11/11 Arch doc review - miscellaneous comments from Tim Berners-Lee on 2003-11-14 (www-tag@w3.org from November 2003)

From: Tim Berners-Lee <timbl@w3.org>
Date: Fri, 14 Nov 2003 09:04:51 +0900
To: www-tag@w3.org
Message-Id: <2B14BA5A-1636-11D8-8D4F-000A9580D8C0@w3.org>
Here are my comments on a complete read-through of the architecture 
document as of 2003-11-11.

First of all, I must confess to a warm glow of satisfaction and pride 
in the group as I read through the stuff we have got in there which is 
really well hashed out and I think will be a great benefit.

So now to the comments.  Most of these are editorial.  In some cases I 
have written some text, a couple being new stuff we should maybe resist 
putting in, though they were in response to "the tag should" marks in 
the text.

Text to be inserted I have quoted in mail form, as I am using a mail 
writer, so thats what I got.  It does not indicate text from another 
message, just quoting my suggested text. Makes it blue for me.
____________________________

The very first paragraph of the Abstract encapsulates the fact that we 
haven't solved httpRange-14 yet.  It uses the word "resource" in two 
distinct ways.

1. Introduction, after the story, List element 1

- s/involves/is about/ (too vague)

- Diagram misrepresents "representation" as being the set of octets 
"<html>...</html>".  These are only the bits, there is metadata 
"content-type: text/xhtml+xml" or whatever, which should be I suggest 
in a box on top of the existing box.

- Editor's note "we may add other diagrams" seems silly.
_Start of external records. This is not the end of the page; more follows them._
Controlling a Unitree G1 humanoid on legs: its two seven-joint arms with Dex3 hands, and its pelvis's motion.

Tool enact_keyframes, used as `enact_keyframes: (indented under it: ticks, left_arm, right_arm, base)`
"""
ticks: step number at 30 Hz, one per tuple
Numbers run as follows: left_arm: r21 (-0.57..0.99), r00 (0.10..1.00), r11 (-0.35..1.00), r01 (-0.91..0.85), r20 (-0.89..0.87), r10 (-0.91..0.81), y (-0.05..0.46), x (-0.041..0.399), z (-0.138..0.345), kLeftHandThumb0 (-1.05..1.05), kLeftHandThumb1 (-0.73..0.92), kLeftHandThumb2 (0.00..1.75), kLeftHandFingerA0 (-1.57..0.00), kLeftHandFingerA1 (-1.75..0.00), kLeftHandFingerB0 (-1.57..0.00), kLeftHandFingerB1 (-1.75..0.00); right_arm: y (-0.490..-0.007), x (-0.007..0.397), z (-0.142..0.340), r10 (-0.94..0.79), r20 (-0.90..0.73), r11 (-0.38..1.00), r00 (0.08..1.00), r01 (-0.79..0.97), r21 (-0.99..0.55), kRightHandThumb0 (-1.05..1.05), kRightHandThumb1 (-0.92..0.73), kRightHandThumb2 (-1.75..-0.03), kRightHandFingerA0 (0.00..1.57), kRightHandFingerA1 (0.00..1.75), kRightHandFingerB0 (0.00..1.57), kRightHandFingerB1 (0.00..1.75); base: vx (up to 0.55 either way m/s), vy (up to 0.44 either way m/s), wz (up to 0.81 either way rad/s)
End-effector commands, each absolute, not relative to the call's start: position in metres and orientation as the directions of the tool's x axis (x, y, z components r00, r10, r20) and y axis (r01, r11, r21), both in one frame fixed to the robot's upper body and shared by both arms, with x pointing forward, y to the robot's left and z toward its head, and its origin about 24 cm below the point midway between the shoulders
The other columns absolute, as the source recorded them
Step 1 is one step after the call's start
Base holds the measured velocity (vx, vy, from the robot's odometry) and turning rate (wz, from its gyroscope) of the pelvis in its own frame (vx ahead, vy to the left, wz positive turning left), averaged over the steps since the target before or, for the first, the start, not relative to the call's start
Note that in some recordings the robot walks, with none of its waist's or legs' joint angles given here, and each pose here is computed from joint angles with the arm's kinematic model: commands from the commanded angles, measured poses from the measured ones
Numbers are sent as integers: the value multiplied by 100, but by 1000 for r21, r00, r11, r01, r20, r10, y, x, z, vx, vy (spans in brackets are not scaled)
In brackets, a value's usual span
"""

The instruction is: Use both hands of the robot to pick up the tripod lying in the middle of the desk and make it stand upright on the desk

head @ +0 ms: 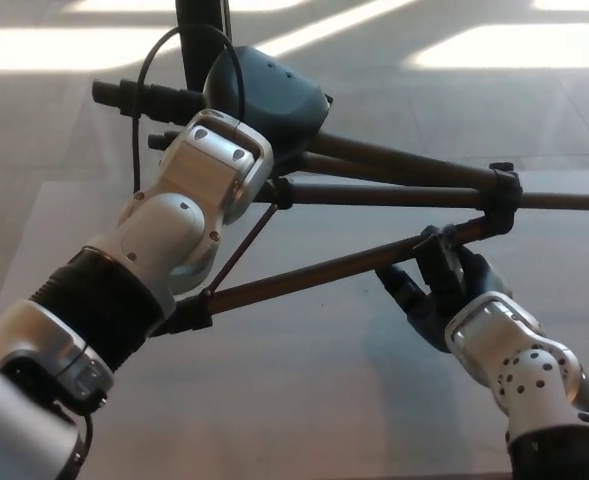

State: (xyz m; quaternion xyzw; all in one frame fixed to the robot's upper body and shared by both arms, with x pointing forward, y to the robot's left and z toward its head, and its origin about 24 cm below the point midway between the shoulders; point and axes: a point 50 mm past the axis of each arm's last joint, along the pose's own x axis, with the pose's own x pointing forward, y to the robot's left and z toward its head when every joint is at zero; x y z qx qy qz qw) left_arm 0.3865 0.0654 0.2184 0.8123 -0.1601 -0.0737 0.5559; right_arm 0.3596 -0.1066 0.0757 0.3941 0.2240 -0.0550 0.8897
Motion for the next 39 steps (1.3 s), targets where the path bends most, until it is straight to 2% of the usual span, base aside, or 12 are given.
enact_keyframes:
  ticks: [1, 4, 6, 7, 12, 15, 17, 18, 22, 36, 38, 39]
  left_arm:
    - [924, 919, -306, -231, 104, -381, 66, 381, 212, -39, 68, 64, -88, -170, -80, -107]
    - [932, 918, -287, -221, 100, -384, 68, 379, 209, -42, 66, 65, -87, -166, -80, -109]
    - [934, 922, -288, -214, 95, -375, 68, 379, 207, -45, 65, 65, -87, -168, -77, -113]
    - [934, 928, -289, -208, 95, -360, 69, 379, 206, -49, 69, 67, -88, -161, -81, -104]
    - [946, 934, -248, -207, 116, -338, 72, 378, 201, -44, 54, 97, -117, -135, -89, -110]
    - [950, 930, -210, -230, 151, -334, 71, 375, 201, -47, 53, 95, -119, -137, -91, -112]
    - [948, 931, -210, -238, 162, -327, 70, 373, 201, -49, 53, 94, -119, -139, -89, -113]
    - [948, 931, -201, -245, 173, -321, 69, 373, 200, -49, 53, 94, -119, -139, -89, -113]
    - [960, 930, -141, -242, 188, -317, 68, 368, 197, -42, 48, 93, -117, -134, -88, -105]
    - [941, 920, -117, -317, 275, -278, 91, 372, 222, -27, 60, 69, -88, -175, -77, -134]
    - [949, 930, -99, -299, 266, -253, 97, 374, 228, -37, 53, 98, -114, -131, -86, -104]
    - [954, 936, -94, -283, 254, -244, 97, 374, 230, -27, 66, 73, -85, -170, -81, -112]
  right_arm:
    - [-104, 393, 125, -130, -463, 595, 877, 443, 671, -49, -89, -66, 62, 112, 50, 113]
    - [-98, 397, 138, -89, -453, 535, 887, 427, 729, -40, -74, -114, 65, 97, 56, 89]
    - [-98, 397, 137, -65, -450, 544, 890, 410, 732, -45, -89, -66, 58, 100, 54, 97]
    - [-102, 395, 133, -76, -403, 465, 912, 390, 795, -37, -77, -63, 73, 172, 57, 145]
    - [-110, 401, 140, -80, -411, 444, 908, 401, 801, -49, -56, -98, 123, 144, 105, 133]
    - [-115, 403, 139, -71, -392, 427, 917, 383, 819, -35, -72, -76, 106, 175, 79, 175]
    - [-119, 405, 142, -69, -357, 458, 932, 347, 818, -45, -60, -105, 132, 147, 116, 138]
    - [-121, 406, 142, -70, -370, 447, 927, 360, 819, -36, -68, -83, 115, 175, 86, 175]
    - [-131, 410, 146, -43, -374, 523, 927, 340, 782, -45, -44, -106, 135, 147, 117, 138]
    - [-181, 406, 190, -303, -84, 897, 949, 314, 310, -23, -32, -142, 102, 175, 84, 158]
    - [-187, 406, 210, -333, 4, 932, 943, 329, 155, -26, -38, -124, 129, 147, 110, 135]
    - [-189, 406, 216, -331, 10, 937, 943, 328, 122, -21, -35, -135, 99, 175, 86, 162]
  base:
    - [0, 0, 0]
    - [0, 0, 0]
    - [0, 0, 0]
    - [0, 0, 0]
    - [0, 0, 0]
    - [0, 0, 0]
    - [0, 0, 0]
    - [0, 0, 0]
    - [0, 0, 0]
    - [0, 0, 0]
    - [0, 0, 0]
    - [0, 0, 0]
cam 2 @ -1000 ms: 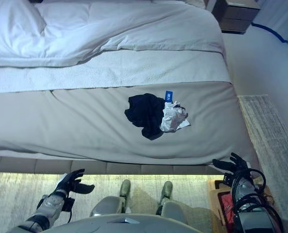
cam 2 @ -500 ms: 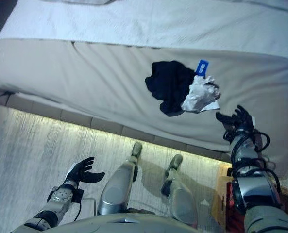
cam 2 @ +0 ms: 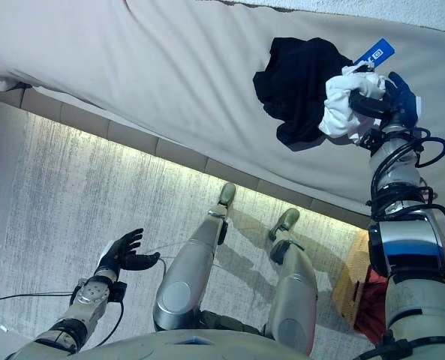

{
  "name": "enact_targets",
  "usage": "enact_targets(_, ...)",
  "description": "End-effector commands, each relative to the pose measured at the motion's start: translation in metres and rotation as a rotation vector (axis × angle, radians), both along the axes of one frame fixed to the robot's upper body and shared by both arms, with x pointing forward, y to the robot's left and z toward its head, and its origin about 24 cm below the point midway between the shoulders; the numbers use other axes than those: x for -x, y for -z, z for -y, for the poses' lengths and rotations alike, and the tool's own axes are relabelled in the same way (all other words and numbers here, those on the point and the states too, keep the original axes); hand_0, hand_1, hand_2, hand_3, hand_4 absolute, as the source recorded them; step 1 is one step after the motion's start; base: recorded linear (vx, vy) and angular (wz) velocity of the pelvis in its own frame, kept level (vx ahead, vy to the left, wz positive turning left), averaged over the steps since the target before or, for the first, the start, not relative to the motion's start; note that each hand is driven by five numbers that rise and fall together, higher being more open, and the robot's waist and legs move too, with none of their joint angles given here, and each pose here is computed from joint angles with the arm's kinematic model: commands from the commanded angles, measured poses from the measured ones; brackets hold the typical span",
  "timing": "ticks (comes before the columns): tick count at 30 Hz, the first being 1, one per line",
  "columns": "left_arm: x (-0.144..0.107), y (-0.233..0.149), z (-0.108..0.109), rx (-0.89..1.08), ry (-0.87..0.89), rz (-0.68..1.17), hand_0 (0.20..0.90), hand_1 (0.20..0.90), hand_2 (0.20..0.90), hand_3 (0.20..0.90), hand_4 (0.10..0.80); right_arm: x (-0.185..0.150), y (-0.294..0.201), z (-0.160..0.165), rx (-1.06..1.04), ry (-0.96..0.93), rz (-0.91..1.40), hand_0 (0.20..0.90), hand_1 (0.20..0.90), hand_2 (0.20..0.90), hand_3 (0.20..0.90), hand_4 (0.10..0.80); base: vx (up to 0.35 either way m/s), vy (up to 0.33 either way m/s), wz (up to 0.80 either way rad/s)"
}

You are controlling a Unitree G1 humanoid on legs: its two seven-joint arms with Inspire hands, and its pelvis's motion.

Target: Pick up the clothes from the bed and place them into the basket

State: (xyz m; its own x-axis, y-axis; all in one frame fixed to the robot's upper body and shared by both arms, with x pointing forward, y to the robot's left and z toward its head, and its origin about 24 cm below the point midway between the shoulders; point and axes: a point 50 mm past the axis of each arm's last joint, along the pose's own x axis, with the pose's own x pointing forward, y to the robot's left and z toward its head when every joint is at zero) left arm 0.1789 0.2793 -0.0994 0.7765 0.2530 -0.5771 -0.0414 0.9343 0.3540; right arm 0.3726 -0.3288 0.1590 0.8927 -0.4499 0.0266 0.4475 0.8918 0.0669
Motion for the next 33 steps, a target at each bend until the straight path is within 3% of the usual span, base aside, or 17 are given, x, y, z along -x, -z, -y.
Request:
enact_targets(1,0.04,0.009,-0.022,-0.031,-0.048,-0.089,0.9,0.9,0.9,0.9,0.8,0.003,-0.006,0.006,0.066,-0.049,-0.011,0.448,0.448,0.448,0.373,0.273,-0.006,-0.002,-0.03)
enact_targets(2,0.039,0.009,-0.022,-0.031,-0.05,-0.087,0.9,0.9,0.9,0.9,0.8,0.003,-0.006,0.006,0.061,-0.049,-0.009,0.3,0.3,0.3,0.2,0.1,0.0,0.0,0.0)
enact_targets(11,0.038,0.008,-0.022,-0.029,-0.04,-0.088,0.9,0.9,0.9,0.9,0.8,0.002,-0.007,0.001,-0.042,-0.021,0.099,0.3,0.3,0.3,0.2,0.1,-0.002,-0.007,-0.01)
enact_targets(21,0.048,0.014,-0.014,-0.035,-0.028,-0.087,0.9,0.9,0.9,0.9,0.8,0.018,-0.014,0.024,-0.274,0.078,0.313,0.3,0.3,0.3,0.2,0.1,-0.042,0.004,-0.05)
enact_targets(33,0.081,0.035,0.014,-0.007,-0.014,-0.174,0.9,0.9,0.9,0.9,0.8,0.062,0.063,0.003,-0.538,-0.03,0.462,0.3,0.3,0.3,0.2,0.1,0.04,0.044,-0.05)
1.2.3 Syntax and Interop'y

s/syntax, by specifying the content and sequence/the syntax, meaning 
and sequence/

(the content and sequence are not specified in the syntax)

2. Identification

s/linked-to within the information space/linked-to/

We are on tricky ground here without httpRange14.  Don't imply that the 
destinatoin of a link should be an information resource if you want it 
to be able o be a car.  Actually I don't like the use of "link" for all 
uses of URIs.  Just use as a reference is a good thing to talk about 
unless specifically talking about hypertext.

Later, in box "Princple: Assign URIs", remove word "identified" in a 
strange sense.  suggest:  "assign a URI to each resource to which it it 
intended that others may refer" or "assign a URI to each resource which 
others will refer to."

2.2 just before 2.3:

rewrite as

"URI ambiguity only arises if different parties use 
"http://www.example.com/moby" to identify different things"

I don't think we need to get into belief here.

2.3 URI schemes

There is a Note that the TAG should provide more justification for 
expanding by media type instead of  new URIs.   I agree.   I have had a 
go at it here:-

> HTTP is a powerful technology benefiting from many features and much 
> support, technical and social.  Technical support includes not only 
> client and server code, but also proxy and firewall systems, offline 
> caching, robots, search engines, and so on.  Features include 
> confidentiality (with SSL), authentication, etc., and hierarchical 
> delegation of authority. Socially, suppport is from the DNS system 
> management, and internal resource and access management within web 
> sites.
>
> The HTTP space is more than just a protocol.  It is an information 
> space supported by an evolving set of protocols.  HTTP has evolved and 
> will evolve again.
>
> Good Practice
>     Use HTTP when possible for new designs where possible instead of 
> designing a new space.
>
> To make a new scheme when HTTP could have been used
> - deprives the new system of the support mentioned above;
> - increases the code burden for systems (for example small portable 
> devices) which will end up having to implement both stacks.
> - could involve the community in an expensive rework of all the HTTP 
> system to date.
>
> If there is a perceived inadequacy in the HTTP features,(such as, say, 
>  or security, or domain name governance)  then it is generally better 
> to fix the feature in HTTP than to design the stack.
>
> To make a new scheme name (such as webcal:) when the protocol in use 
> is in fact HTTP,
> - prevents existing software from being able to use the URI when 
> otherwise it could;
> - prevents the new system from taking advantage of certain of the 
> features of http, such as local caching.
>
> Good Practice:
>
>     Where a system uses HTTP, it should also use the "http:"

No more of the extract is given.